В голосе у нее появляется тот запредел, который всплескивает иногда в девичьих голосах: удивительная звенящая нота, и она возвещает, что близится Вспышка Из Самых Глубин Адских, и она гласит: «Вот выпущу когти, вот сдеру сейчас небо кому-то прямо на башку, вот как высосу из тебя весь дух и выплюну к чертовой матери – и ты сам знаешь, что так оно и будет».
– Джоном меня зовут. Всё?
– Нет, не так, не Джоном, не Джоном тебя зовут, совсем не Джоном, только не Джоном…
Сразу видно, что она проводит слишком много времени со своими предками, и это на ней просто охуеть до чего сказывается.
– Элла, сегодня фейерверка не будет, нет у меня настроения на фейерверки, поняла? Я просто хочу посидеть один, и чтобы меня никто не доставал, потому что мне надо до хуя всего обдумать – ты поняла?
– И никакой ты не Джон, не может быть у тебя такого имени – Джон – а-га, щас прям, Джон, так я тебе и поверила…
– Ну, как скажешь.
– А я ведь знала, что тебя зовут Берни. Можно мне тоже глотнуть?
– Нет.
– Это еще почему?
– Потому что тебе всего восемь лет.
– Щас прям, восемь. До хуя хуёв по восемь. Мне уже почти пятнадцать.
– Все равно не доросла пить спиртные напитки.
– Ни хуя себе, ты тогда тоже не дорос, чтобы пить, и чтобы травку курить, тоже не дорос.
– Дорос.
– Нет, не дорос! Сколько тебе лет?
– Двадцать два.
– Двадцать две пизды на ниточке, никаких тебе не двадцать два!

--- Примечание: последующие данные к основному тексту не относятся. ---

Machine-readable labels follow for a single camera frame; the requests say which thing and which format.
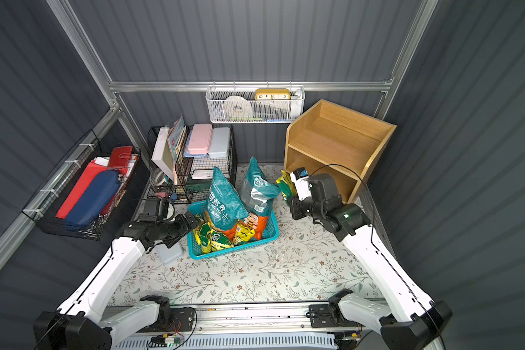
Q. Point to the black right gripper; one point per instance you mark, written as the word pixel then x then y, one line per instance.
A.
pixel 297 208

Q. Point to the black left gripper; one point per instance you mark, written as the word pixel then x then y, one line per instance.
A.
pixel 189 221

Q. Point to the yellow green bag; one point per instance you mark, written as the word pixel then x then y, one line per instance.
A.
pixel 219 241
pixel 202 238
pixel 286 186
pixel 243 235

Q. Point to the teal plastic basket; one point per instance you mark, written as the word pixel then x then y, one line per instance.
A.
pixel 270 234

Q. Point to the teal fertilizer bag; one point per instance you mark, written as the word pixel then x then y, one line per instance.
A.
pixel 257 194
pixel 221 191

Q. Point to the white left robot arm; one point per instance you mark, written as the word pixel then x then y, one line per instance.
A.
pixel 78 322

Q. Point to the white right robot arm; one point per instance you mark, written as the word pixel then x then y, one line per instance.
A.
pixel 410 318

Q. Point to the wooden shelf unit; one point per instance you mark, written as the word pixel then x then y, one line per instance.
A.
pixel 332 139

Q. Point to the light blue plastic case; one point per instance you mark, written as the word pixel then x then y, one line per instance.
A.
pixel 169 255

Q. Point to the blue zip pouch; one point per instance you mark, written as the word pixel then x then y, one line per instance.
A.
pixel 97 196

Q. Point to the white canvas board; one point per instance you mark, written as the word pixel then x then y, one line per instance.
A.
pixel 162 155

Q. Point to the dark red notebook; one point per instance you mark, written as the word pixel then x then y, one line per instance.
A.
pixel 120 158

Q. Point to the red folder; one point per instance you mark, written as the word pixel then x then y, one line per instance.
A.
pixel 90 172

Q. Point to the pink pencil case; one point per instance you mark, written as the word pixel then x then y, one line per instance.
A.
pixel 200 139

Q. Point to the light blue pencil case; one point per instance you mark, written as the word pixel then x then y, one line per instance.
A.
pixel 220 142

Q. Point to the yellow digital clock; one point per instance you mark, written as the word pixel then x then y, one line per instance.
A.
pixel 272 94

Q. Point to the white tape roll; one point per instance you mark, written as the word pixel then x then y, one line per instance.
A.
pixel 237 107

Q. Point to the black wire desk organizer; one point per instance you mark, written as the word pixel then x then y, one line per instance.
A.
pixel 194 175

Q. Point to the black wire wall basket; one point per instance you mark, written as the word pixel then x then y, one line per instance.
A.
pixel 121 208

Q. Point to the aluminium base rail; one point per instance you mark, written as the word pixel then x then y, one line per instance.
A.
pixel 220 319

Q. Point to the white wire wall basket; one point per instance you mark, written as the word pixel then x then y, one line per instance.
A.
pixel 263 111

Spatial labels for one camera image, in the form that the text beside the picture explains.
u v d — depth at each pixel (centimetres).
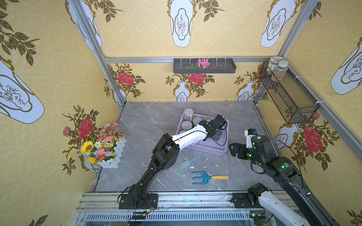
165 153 56
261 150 53
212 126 69
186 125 95
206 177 82
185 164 86
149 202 73
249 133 65
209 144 88
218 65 92
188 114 96
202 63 88
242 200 73
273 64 86
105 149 76
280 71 80
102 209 73
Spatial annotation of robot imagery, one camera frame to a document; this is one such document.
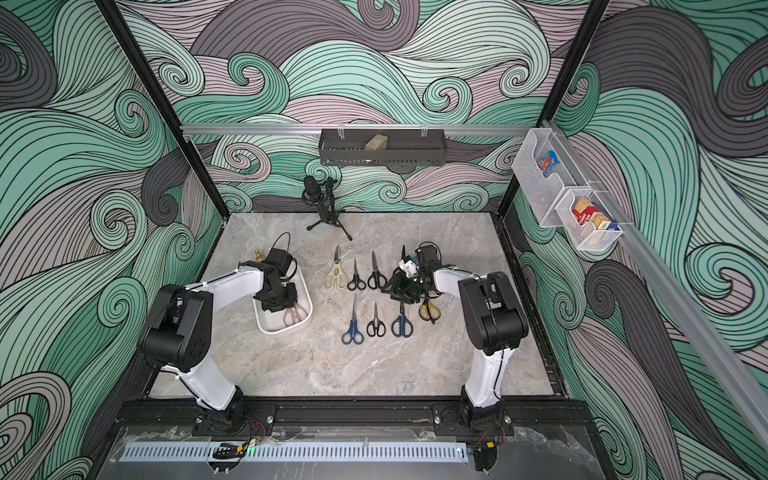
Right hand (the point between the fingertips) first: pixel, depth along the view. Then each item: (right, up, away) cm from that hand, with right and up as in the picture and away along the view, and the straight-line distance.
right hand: (389, 293), depth 94 cm
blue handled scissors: (-11, -11, -7) cm, 17 cm away
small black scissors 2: (-4, -9, -5) cm, 11 cm away
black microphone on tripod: (-23, +32, +6) cm, 40 cm away
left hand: (-32, -2, -1) cm, 32 cm away
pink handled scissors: (-30, -6, -2) cm, 31 cm away
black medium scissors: (-4, +4, +6) cm, 8 cm away
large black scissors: (+6, +11, +12) cm, 18 cm away
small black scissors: (-11, +3, +6) cm, 13 cm away
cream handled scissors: (-18, +5, +6) cm, 20 cm away
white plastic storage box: (-36, -8, -5) cm, 38 cm away
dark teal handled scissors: (+4, -9, -4) cm, 11 cm away
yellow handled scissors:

Что само по себе является прекрасной иллюстрацией к Первому Правилу обращения с нервными людьми. Никогда, ни при каких обстоятельствах не пытайтесь вступать с ними в переговоры.
Примерно с минуту Элла щелкает зубами, а я старательно не обращаю на нее внимания; потом она принимается возиться с подолом платья. И шипеть, как ёбнутая змея, и бормотать себе под нос что-то вроде: «Блядь, ну сегодня и жарища». Потом задирает подол повыше, вплоть до того места, где нога становится толще и мягче и превращается в бедро. Сразу видно, что подсмотрела эту херню по телику. Не хочу никого обидеть, но выглядит это так, как если бы какой-нибудь японец взялся отплясывать ковбойскую джигу – с точки зрения полного, блядь, попадания в оригинал.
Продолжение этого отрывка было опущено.